L’“ordine mondiale” stabilito nel 1945 è stato preceduto dal più grande atto terroristico mai visto. Washington trattava i giapponesi di Hiroshima e Nagasaki come cimici. Ciò non gli impedì di proporsi come un affascinante modello universale di civiltà. L’”ordine mondiale” da lui attuato, come quelli che lo hanno preceduto, è stato mantenuto dal terrore e non c’è motivo di immaginare che scomparirà pacificamente.
Oggi l’“Occidente” intensifica la bestializzazione degli “orientali”. Questo processo si è intensificato con la “guerra al terrorismo”, innescata dopo il crollo delle Torri Gemelle. L’intero complesso militare guidato dal Pentagono è stato mobilitato contro un “Asse del Male”, comprese le Forze Armate brasiliane, strutturate per dire sì al comando statunitense. In nome della “lotta al terrorismo”, diversi paesi furono distrutti.
La “guerra al terrore” era un espediente semantico di successo perché stabiliva una distinzione non plausibile: ci sarebbero stati guerrieri civilizzati e terroristi incivili, spaventati dalle bestie feroci.
L’“ordine internazionale” guidato dagli “occidentali” da più di cinque secoli richiede la stigmatizzazione degli arabi, dei neri africani e delle popolazioni indigene sparse in tutto il pianeta. Ha legittimato la schiavitù e il genocidio degli indigeni. Oggi legittima lo sterminio dei palestinesi, assimilati come terroristi e, quindi, indegni di vivere.
Una formidabile forza aerea navale americana era di stanza in Medio Oriente per spaventare chiunque volesse mostrare solidarietà ai detenuti della Striscia di Gaza. Si tratta di un dispositivo capace di distruggere tutto ciò che lo circonda e innescare il giudizio finale. È una forza terroristica. Non è stato mobilitato per contenere la reazione palestinese, ma per affermare il potere su coloro che sfidano Washington. Chi oserebbe affrontarlo portando aiuti umanitari ai condannati a morte?
Il terrorismo americano-israeliano riceve applausi in Occidente, ma crescono le espressioni di rifiuto, a dimostrazione che l'umanità resiste. Nonostante la propaganda che mira all’eliminazione etnica pianificata da Israele, gli esseri umani non accettano la brutalità come definizione della loro condizione.

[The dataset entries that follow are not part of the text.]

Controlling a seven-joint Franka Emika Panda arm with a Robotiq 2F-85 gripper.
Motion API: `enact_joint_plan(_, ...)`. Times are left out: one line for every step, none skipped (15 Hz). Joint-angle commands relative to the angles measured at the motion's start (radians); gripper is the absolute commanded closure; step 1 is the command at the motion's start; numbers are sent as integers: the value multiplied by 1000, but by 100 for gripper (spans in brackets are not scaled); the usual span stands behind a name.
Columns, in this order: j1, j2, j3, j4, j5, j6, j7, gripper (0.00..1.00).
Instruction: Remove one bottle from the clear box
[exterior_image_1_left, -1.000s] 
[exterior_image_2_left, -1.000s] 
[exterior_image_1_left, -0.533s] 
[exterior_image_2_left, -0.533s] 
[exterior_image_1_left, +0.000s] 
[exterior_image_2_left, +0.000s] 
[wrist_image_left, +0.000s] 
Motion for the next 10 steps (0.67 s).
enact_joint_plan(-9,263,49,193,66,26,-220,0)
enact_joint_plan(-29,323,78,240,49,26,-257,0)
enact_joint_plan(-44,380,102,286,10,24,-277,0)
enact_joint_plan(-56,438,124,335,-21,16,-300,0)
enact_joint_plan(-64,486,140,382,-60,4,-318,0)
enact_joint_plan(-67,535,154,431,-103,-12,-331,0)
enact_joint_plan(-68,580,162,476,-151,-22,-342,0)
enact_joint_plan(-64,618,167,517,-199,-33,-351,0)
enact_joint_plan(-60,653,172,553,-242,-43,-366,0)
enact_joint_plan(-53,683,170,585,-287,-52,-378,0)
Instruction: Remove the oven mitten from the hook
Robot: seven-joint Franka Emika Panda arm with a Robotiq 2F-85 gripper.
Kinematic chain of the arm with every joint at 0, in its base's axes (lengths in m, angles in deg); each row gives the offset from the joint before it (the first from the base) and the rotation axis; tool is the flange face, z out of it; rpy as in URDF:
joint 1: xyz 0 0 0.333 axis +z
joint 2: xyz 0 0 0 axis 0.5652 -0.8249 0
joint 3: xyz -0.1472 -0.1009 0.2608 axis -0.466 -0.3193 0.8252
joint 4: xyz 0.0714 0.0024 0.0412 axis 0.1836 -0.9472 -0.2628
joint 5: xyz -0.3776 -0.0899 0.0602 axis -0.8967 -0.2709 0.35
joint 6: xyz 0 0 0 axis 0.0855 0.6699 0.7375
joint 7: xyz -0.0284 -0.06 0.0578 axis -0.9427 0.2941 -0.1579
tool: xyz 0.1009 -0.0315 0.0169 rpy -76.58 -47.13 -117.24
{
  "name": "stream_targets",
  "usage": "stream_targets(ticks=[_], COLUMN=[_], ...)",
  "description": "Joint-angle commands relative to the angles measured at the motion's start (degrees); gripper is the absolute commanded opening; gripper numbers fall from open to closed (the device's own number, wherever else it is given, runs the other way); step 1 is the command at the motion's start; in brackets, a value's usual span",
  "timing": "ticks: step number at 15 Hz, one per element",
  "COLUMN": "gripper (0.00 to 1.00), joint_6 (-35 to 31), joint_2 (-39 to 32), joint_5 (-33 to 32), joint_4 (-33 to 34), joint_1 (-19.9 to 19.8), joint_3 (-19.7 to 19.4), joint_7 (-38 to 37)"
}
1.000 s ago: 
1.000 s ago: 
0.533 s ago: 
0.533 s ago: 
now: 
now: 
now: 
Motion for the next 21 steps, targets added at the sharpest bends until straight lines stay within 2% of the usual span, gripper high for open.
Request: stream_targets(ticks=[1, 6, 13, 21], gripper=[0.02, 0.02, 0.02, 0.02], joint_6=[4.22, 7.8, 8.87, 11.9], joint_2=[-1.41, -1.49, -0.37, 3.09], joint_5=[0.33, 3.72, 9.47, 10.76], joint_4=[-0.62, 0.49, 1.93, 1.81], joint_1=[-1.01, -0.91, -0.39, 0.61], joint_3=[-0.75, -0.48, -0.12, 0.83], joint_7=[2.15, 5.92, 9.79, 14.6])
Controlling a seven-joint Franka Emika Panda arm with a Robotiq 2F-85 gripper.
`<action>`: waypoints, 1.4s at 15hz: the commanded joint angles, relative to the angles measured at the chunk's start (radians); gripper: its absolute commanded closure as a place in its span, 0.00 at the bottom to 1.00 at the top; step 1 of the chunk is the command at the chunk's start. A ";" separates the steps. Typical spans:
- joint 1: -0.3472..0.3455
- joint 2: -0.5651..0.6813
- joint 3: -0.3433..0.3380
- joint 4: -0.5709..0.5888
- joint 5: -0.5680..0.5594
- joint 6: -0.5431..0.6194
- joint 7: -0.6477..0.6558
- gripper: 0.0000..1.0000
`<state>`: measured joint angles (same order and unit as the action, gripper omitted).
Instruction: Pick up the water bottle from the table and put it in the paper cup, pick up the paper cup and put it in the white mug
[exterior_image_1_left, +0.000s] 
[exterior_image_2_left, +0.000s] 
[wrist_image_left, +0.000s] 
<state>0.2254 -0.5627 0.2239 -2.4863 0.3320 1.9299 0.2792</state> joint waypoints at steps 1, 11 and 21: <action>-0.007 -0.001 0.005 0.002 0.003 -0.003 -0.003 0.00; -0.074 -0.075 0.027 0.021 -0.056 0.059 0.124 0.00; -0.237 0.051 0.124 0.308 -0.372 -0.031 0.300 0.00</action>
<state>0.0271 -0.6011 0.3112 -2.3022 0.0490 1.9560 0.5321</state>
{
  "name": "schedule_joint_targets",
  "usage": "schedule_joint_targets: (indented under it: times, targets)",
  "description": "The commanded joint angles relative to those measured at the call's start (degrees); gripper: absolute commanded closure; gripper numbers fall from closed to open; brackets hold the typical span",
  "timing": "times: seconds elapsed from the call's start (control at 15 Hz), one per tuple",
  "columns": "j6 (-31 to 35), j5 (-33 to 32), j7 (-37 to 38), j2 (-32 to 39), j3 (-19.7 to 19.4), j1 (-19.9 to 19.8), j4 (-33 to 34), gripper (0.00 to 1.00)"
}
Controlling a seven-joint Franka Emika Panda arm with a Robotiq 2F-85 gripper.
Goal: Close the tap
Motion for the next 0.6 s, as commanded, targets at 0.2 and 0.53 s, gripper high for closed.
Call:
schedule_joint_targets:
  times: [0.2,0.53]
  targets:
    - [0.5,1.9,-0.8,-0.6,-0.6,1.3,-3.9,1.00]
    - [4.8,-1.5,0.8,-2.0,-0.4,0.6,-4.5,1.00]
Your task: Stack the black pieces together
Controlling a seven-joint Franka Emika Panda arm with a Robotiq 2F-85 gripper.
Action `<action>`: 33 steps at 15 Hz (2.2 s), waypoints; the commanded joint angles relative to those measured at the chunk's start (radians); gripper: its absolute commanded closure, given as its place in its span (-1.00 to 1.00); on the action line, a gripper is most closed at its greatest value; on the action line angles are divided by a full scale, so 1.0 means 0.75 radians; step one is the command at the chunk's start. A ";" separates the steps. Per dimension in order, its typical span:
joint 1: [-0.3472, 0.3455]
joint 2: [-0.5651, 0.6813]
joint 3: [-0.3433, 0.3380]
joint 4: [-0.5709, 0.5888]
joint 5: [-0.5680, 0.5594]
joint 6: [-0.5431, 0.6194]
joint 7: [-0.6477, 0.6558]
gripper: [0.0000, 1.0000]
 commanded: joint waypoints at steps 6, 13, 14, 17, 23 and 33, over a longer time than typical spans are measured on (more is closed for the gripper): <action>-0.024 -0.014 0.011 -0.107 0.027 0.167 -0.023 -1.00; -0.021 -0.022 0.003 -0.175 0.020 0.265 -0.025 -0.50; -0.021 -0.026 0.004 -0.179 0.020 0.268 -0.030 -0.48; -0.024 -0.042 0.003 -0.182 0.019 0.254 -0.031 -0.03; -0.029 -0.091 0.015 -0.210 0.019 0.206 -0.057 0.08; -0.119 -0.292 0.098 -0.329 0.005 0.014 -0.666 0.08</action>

Ciò che è in gioco a Gaza non è solo il destino di due milioni di persone, ma “l’ordine” che prevarrà nel governare il mondo e la direzione di ciò che chiamiamo “civiltà”.
* Manuel Domingos Neto È un professore UFC in pensione ed ex presidente dell'Associazione brasiliana di studi sulla difesa (ABED). Autore, tra gli altri libri Cosa fare con i militari – Appunti per una nuova Difesa Nazionale (Gabinetto di lettura).